- **Task description**:
Set down exactly the lines of the listing below, please, beginning with the first and ending with the line that holds "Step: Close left".
++++ Exercise input
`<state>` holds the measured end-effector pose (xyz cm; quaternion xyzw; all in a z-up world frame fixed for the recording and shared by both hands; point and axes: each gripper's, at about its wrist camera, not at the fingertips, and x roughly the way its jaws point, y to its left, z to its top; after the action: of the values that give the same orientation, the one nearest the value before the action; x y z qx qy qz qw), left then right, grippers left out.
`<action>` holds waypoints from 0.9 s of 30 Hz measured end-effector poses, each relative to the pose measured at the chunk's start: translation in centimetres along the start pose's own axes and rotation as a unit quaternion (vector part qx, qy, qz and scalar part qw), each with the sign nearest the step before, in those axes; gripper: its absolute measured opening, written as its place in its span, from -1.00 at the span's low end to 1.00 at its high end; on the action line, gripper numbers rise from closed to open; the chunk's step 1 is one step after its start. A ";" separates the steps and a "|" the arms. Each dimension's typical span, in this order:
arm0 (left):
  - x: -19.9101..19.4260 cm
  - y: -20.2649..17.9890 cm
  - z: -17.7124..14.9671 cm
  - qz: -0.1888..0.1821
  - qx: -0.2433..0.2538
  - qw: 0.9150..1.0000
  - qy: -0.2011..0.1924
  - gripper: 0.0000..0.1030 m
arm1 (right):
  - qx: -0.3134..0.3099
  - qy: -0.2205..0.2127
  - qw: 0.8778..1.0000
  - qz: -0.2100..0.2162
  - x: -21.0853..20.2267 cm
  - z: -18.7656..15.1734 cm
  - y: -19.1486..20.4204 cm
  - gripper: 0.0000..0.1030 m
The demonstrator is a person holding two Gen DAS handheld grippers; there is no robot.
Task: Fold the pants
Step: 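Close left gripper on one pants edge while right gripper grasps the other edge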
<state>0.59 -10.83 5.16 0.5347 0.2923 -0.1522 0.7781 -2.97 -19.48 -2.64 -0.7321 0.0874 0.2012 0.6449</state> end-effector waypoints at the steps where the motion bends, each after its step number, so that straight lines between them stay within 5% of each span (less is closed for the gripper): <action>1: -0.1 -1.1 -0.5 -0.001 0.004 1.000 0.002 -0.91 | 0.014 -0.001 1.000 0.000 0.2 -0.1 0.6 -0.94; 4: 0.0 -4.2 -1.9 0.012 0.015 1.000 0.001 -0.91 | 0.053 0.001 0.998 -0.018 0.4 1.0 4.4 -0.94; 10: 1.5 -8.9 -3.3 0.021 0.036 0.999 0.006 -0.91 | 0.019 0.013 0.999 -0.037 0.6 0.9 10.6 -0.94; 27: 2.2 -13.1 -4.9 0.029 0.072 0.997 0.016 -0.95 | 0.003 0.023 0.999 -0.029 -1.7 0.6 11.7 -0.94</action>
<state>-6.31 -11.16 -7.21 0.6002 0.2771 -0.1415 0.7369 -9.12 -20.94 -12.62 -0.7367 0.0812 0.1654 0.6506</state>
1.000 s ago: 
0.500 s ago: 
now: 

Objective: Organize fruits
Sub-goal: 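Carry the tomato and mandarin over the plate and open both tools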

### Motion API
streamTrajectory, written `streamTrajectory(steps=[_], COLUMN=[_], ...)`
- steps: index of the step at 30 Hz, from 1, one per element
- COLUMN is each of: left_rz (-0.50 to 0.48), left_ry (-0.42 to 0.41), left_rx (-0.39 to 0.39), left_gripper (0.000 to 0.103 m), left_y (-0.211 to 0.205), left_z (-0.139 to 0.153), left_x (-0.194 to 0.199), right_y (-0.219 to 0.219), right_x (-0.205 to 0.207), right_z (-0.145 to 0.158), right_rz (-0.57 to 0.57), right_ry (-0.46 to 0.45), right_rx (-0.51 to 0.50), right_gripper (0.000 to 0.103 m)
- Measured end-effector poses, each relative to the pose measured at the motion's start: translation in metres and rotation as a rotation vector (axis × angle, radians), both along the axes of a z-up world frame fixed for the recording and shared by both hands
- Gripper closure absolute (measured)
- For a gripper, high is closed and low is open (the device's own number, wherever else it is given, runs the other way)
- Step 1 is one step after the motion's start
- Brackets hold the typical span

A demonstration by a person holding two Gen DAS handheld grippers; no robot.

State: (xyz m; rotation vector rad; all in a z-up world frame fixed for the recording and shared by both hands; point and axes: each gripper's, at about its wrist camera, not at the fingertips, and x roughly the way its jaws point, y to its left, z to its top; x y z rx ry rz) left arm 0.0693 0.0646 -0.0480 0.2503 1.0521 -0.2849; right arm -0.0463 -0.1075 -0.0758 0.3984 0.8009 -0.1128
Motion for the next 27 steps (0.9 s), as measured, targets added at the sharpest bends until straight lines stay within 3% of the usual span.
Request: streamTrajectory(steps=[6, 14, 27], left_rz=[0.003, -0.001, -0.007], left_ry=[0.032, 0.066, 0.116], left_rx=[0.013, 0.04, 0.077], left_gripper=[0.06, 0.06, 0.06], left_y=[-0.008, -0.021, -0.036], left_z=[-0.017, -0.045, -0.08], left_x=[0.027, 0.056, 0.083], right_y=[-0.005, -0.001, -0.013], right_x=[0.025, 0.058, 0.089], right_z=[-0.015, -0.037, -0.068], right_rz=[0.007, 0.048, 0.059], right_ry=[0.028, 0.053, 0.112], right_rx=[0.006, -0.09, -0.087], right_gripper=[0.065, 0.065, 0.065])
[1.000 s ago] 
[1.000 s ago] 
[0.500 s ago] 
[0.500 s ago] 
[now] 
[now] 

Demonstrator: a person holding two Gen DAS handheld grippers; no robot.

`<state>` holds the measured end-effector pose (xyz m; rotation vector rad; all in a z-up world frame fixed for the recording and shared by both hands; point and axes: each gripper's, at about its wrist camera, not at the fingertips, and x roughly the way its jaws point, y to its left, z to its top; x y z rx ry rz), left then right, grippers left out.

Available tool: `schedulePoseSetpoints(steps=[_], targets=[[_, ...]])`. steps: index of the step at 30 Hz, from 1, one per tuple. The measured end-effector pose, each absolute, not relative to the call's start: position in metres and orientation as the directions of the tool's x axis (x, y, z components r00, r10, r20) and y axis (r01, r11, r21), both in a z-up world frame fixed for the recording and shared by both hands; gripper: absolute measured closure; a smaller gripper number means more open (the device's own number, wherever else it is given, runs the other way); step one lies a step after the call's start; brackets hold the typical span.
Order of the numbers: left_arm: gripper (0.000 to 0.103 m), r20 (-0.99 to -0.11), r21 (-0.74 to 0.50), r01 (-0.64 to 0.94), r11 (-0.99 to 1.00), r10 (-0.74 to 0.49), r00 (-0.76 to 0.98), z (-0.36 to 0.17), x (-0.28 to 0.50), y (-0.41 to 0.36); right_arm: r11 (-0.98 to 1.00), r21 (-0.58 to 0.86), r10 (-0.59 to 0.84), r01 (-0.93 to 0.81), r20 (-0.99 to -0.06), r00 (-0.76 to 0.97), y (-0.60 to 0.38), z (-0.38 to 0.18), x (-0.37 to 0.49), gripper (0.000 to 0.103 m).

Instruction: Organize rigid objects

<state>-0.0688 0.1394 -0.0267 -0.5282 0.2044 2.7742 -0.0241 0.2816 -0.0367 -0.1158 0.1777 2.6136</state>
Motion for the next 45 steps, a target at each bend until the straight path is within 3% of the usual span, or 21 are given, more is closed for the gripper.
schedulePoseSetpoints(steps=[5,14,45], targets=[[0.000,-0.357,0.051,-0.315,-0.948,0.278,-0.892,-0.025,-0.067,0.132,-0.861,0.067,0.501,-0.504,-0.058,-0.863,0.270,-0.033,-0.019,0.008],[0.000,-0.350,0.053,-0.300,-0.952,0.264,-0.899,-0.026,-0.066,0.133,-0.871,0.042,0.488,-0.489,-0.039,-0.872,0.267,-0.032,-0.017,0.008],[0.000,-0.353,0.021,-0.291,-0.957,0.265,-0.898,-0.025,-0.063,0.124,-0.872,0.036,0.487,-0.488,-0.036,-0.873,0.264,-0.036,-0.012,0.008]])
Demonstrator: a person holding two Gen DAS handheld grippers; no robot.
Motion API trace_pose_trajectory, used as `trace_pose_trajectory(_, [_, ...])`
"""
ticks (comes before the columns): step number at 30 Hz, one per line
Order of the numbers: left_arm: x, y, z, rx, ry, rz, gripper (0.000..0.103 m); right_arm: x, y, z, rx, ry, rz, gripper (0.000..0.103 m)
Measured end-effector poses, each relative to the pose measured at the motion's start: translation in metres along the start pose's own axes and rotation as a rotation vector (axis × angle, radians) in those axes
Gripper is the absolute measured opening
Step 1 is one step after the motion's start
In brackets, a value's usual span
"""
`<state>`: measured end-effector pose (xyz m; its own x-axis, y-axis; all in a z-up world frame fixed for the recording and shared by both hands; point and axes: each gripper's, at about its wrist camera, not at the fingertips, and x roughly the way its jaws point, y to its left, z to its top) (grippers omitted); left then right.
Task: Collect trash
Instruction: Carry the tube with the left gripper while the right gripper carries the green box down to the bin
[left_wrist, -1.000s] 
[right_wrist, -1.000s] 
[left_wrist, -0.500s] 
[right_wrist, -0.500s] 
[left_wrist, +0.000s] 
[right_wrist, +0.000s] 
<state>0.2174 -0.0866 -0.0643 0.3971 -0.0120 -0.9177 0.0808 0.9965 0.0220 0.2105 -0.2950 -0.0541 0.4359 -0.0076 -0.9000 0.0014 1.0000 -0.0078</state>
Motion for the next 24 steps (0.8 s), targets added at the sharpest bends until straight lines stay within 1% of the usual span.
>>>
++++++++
- **Answer to this problem**:
`<state>` holds the measured end-effector pose (xyz cm; quaternion xyzw; all in a z-up world frame fixed for the recording and shared by both hands; point and axes: each gripper's, at about its wrist camera, not at the fingertips, and x roughly the way its jaws point, y to its left, z to its top; after the action: of the values that give the same orientation, the one nearest the value before the action; x y z qx qy qz qw), left then right, grippers left out.
`<action>` holds waypoints from 0.9 s of 30 Hz measured end-effector poses, each relative to the pose measured at the chunk's start: translation in centimetres along the start pose's own axes and rotation as a unit quaternion (vector part qx, qy, qz and scalar part qw), each with the sign nearest the step before, in those axes; gripper: its absolute measured opening, written as its place in its span, from -1.00 at the span's low end to 1.00 at its high end; on the action line, gripper numbers rise from closed to open; the chunk's step 1 is one step after its start. A ";" separates the steps and a "|" the arms. Each dimension's typical span, in this order:
arm0 (left):
  - x: -19.9101..19.4260 cm
  - y: -20.2649..17.9890 cm
  - z: -17.7124..14.9671 cm
  - qz: -0.1888..0.1821
  - qx: -0.2433..0.2538
  - qw: 0.9150..1.0000
  - qy: -0.2011..0.1924
  - gripper: 0.0000..0.1030 m
arm1 (right):
  - qx: -0.3134..0.3099
  - qy: -0.2205..0.2127
  - qw: 0.8778..1.0000
  - qz: -0.2100..0.2162
  - x: -21.0853..20.2267 cm
  - z: -18.7656..15.1734 cm
  - y: -19.1486..20.4204 cm
  - gripper: 0.0000..0.1030 m
The demonstrator is a person holding two Gen DAS handheld grippers; there is no robot.
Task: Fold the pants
Step: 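Close left gripper on one pants edge while right gripper grasps the other edge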

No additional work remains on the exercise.